● **Exercise details**:
Below this line are records; transcribe exactly the lines between the one holding "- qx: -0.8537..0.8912" and the one holding "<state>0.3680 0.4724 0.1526", inclusive, and omit the pictures.

———

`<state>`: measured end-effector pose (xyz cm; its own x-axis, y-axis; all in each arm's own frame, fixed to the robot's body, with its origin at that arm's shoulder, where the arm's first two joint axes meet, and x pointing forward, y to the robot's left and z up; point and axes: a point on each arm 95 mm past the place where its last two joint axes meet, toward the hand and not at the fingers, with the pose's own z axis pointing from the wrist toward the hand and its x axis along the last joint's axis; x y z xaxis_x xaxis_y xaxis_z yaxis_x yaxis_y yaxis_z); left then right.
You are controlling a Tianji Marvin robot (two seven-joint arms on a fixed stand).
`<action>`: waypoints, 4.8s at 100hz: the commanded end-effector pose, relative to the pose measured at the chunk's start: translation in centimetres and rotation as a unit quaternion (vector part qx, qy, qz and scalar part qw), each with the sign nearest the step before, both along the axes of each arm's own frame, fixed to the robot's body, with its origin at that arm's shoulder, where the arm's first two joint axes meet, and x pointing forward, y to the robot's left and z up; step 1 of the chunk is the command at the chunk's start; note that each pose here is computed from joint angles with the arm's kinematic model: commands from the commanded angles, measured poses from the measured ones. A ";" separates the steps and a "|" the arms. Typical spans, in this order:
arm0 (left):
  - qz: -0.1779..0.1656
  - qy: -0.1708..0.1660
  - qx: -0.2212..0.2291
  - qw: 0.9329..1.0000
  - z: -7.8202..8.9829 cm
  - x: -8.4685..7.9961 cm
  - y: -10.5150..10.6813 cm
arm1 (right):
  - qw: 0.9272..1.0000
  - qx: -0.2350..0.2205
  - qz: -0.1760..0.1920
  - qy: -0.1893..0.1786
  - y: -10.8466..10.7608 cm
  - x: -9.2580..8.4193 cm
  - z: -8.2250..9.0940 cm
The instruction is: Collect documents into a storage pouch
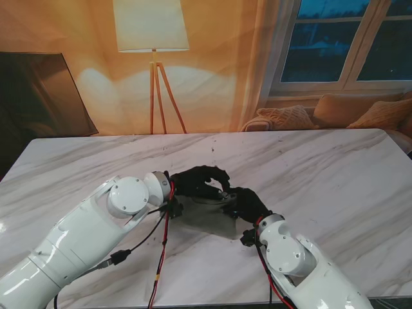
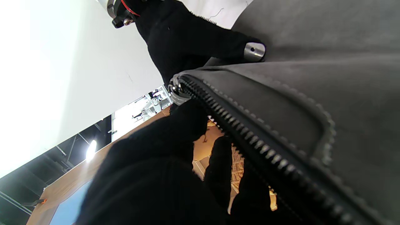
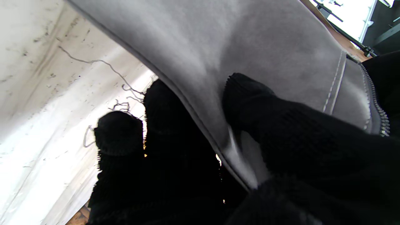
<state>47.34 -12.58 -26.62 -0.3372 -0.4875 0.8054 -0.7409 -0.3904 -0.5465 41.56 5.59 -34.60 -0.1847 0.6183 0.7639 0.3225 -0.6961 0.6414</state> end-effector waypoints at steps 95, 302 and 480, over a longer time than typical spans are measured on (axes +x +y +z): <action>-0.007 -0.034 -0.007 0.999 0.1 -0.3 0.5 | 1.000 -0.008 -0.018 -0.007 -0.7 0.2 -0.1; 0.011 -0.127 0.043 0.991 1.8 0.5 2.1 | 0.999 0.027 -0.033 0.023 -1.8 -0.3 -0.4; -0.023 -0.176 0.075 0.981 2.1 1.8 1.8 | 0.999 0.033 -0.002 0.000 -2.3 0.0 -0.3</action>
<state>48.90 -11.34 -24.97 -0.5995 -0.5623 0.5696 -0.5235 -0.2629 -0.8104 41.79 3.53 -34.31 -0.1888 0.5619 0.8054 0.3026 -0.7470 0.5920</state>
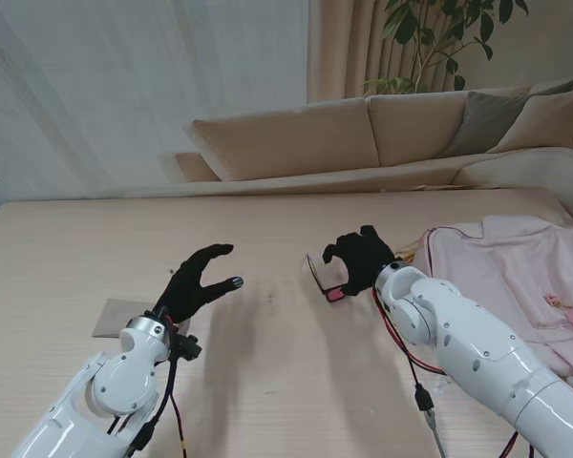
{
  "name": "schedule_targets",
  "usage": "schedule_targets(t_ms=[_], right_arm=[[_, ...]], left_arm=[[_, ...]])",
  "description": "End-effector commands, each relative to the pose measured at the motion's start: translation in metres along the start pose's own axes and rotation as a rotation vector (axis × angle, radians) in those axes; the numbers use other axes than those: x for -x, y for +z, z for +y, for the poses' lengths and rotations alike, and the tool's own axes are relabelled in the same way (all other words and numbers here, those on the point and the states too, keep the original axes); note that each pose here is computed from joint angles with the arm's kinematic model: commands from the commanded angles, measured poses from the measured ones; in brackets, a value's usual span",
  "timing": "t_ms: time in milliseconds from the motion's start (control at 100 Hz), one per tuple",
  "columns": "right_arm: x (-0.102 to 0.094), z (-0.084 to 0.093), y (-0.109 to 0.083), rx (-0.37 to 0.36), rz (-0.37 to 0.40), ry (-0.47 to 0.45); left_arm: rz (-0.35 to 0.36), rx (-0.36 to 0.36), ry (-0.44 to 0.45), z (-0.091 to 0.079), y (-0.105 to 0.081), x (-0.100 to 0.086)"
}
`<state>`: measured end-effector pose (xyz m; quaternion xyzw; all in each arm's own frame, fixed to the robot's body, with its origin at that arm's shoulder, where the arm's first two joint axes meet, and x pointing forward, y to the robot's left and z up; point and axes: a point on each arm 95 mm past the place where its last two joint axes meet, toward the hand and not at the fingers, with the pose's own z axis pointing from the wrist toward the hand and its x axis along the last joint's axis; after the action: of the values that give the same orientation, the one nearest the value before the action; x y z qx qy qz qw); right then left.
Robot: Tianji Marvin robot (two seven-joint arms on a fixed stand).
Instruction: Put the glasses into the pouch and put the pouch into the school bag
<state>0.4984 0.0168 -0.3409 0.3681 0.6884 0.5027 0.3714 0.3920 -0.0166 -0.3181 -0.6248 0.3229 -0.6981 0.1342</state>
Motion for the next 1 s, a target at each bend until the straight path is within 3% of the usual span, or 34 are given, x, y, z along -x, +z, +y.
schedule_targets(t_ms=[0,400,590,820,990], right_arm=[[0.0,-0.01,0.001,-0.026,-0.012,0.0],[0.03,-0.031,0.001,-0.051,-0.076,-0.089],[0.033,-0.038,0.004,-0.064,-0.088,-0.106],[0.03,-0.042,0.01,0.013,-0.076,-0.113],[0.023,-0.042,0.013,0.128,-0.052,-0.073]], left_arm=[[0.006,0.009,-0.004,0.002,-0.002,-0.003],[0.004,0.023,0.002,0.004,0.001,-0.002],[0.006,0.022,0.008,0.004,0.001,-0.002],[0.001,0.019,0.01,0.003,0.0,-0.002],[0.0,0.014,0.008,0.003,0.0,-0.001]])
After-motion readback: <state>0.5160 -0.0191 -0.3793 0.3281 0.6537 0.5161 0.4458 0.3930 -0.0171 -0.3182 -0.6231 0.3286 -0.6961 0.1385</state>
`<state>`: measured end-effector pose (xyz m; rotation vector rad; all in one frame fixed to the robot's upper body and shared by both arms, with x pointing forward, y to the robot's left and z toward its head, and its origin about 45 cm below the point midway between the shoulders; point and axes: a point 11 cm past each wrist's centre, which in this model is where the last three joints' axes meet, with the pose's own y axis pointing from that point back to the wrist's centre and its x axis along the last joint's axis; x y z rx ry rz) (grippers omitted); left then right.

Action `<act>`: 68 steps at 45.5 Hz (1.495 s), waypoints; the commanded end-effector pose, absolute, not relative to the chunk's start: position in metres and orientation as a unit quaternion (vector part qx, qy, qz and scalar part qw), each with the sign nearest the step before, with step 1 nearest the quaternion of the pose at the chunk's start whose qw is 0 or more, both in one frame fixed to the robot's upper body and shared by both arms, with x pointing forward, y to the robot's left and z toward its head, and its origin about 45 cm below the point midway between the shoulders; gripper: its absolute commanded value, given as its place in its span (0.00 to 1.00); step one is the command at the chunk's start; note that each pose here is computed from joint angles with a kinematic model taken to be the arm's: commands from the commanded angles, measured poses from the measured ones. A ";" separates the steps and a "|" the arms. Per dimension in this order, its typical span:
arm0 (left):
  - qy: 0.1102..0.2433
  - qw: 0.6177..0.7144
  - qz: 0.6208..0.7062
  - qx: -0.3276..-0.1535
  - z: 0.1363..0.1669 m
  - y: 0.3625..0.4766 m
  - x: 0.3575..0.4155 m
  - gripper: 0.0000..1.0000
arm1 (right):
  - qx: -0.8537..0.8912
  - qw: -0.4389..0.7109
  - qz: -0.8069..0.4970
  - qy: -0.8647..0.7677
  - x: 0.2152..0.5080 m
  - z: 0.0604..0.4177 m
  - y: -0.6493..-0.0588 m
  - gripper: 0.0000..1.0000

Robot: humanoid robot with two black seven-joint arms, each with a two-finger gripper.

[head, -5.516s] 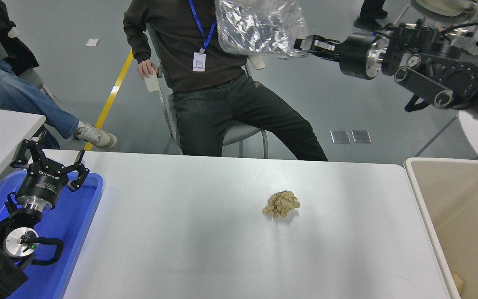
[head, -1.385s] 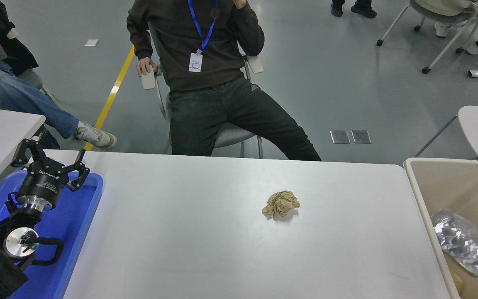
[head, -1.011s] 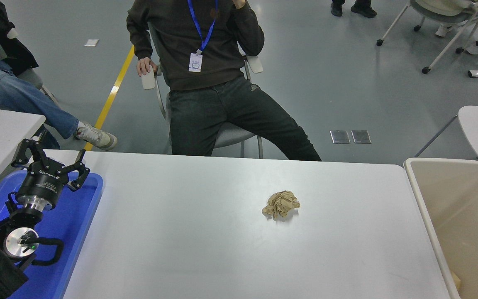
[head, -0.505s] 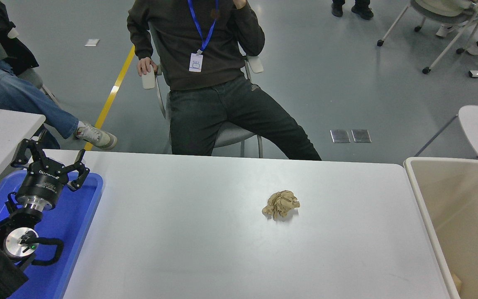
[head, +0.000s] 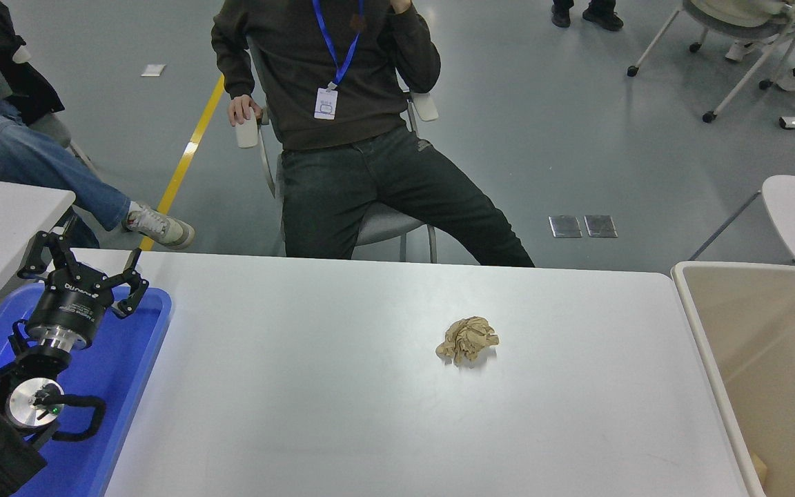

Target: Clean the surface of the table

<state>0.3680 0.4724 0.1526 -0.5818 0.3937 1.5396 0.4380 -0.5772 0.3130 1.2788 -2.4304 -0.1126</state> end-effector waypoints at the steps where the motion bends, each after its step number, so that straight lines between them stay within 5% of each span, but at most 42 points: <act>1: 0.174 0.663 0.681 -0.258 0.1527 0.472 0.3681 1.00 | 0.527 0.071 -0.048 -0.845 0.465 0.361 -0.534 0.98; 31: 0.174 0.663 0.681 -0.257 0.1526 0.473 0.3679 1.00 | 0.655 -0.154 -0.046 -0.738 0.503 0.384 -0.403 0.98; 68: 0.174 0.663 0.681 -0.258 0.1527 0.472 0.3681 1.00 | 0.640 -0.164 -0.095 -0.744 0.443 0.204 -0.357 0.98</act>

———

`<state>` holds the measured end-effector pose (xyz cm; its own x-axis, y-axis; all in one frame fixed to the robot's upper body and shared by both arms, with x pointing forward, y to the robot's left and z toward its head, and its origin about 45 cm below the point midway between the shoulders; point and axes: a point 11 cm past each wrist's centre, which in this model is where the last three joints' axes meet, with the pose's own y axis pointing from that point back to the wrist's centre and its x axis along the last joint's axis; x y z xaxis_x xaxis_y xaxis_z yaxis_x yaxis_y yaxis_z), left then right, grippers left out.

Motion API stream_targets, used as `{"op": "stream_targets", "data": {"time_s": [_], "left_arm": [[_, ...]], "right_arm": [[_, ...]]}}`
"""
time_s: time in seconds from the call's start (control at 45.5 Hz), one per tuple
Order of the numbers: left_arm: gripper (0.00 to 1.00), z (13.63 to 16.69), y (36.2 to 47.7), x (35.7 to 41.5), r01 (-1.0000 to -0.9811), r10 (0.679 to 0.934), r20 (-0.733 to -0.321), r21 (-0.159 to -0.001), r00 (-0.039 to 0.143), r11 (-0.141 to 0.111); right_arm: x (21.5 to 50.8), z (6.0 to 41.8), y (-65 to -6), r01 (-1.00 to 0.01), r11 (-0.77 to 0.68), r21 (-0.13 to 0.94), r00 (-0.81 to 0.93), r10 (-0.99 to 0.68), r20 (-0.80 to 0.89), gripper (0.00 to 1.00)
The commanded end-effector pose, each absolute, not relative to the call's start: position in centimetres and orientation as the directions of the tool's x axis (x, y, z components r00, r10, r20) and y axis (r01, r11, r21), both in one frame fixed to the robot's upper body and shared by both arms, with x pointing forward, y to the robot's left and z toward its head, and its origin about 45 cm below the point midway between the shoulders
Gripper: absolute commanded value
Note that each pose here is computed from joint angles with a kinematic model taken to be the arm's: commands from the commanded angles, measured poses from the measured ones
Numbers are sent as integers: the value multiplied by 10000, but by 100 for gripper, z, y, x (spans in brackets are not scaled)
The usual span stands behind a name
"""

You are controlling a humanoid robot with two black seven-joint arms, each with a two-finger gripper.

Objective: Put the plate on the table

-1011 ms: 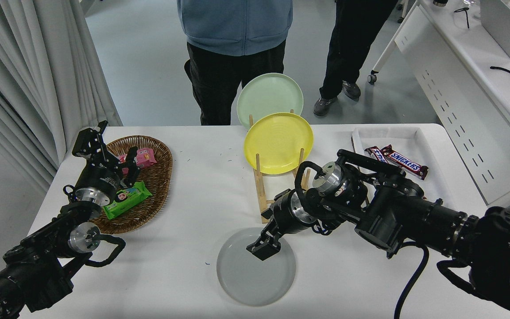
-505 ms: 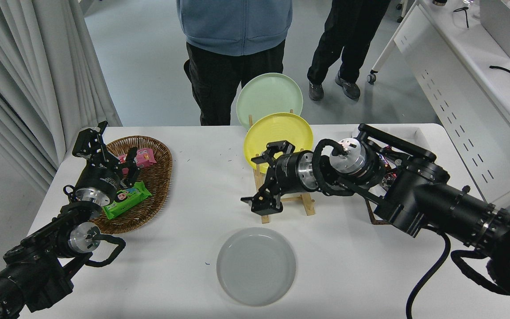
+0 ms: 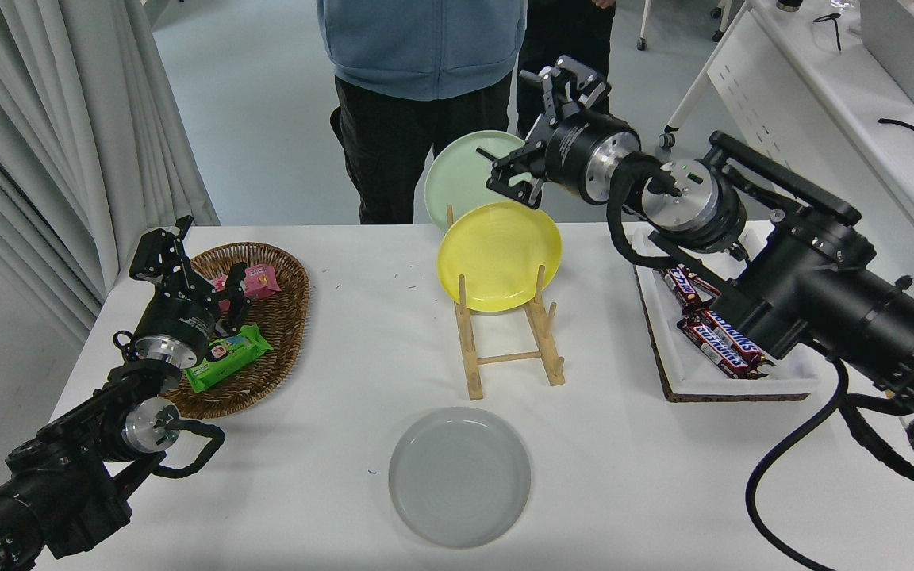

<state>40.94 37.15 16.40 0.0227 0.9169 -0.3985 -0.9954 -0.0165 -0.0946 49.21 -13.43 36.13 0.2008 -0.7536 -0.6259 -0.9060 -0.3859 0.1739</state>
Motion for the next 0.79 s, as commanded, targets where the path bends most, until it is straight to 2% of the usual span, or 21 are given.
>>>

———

● **Written answer**:
  - qx: -0.8537..0.8912
  - qw: -0.4389..0.7109
  - qz: -0.8069..0.4970
  - qy: -0.8647..0.7677
  - x: 0.2152..0.5080 m
  - z: 0.0604..0.4177 m
  - y: -0.6493..-0.0588 m
  - gripper: 0.0000..1.0000

Robot: humanoid robot with two black seven-joint arms, each with a two-finger gripper.

[head, -5.516s] 
[head, -1.385s] 
[head, -1.011s] 
[head, -0.505s] 
[head, +0.000s] 

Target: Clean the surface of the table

<state>0.3680 0.4724 0.1526 -0.5818 0.3937 1.5396 0.4380 -0.5772 0.3130 1.2788 -2.4304 -0.1126</state> end-effector waypoints at the steps where the motion bends, each after its step number, so that straight lines between them stay within 5% of each span, but at most 42 points: <act>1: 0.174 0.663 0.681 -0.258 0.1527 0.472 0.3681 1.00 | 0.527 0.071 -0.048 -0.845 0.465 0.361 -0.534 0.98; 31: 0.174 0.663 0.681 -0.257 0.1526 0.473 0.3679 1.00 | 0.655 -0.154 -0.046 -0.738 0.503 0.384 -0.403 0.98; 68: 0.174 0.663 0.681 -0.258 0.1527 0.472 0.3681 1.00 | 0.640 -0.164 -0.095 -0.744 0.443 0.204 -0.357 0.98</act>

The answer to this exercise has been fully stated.